● **Work instructions**
Repeat nothing but the lines below running from the one containing "thing at (448, 242)" to the one containing "thing at (43, 54)". Keep both end lines.

● **Source data**
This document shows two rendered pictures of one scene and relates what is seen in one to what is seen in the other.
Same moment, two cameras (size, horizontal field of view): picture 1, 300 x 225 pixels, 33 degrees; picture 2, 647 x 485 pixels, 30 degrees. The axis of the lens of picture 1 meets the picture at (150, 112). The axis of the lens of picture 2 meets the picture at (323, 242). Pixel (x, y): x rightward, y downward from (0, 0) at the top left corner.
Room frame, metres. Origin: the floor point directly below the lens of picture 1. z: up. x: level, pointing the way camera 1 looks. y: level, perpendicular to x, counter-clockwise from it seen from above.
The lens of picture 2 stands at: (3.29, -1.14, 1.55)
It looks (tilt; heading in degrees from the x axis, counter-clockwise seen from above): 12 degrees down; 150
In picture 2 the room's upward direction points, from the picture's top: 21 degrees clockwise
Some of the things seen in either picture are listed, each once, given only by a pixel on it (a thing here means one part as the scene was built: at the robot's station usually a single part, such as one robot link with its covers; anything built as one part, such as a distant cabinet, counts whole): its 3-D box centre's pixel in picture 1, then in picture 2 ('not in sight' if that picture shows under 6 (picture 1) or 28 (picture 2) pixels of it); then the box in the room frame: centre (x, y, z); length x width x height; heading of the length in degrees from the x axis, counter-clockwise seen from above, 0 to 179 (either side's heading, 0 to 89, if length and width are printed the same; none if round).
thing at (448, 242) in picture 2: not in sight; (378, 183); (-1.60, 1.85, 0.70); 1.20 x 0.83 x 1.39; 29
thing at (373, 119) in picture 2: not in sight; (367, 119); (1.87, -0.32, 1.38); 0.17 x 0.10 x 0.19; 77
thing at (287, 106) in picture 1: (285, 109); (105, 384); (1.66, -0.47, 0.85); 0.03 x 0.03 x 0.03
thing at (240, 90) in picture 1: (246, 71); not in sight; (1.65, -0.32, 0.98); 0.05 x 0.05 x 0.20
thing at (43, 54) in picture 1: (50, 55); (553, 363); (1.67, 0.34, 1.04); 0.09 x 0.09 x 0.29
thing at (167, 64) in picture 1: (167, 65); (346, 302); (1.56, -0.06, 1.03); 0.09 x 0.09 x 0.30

● **Finished task**
thing at (448, 242) in picture 2: not in sight; (378, 183); (-1.60, 1.85, 0.70); 1.20 x 0.83 x 1.39; 29
thing at (373, 119) in picture 2: not in sight; (367, 119); (1.87, -0.32, 1.38); 0.17 x 0.10 x 0.19; 77
thing at (287, 106) in picture 1: (285, 109); (105, 384); (1.66, -0.47, 0.85); 0.03 x 0.03 x 0.03
thing at (240, 90) in picture 1: (246, 71); not in sight; (1.65, -0.32, 0.98); 0.05 x 0.05 x 0.20
thing at (43, 54) in picture 1: (50, 55); (553, 363); (1.67, 0.34, 1.04); 0.09 x 0.09 x 0.29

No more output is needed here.